The answer must consist of each line below that holds the word "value", copied as it stands.
###
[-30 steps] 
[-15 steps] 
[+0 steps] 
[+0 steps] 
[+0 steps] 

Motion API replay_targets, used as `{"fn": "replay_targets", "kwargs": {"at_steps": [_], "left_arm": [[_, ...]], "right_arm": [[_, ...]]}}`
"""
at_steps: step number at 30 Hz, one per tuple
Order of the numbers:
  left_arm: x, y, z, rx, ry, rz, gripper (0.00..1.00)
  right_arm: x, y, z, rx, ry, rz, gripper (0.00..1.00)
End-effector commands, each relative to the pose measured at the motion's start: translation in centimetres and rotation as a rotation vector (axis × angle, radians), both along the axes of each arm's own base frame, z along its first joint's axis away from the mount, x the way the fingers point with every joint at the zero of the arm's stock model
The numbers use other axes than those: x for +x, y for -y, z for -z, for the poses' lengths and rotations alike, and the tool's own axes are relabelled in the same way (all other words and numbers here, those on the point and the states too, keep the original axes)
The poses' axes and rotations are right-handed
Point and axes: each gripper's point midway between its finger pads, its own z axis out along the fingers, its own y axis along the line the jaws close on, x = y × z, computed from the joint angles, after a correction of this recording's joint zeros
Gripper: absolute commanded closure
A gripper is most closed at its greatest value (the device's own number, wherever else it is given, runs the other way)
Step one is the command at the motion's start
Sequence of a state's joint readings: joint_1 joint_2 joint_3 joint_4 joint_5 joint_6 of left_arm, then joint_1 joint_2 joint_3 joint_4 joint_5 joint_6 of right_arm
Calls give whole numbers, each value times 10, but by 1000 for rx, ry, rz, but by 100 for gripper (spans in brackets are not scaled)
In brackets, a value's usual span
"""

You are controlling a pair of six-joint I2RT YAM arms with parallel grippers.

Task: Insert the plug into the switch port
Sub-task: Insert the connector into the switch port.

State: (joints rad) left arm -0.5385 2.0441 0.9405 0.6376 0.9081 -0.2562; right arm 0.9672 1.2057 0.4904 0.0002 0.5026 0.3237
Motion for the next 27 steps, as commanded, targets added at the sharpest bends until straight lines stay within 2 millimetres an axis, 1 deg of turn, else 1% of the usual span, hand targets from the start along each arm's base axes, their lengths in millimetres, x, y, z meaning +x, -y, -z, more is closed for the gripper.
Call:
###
THE ANSWER:
A gripper is most closed at its greatest value (the device's own number, wherever else it is given, runs the other way)
Calls give whole numbers, each value times 10, but by 1000 for rx, ry, rz, but by 100 for gripper (spans in brackets are not scaled)
In brackets, a value's usual span

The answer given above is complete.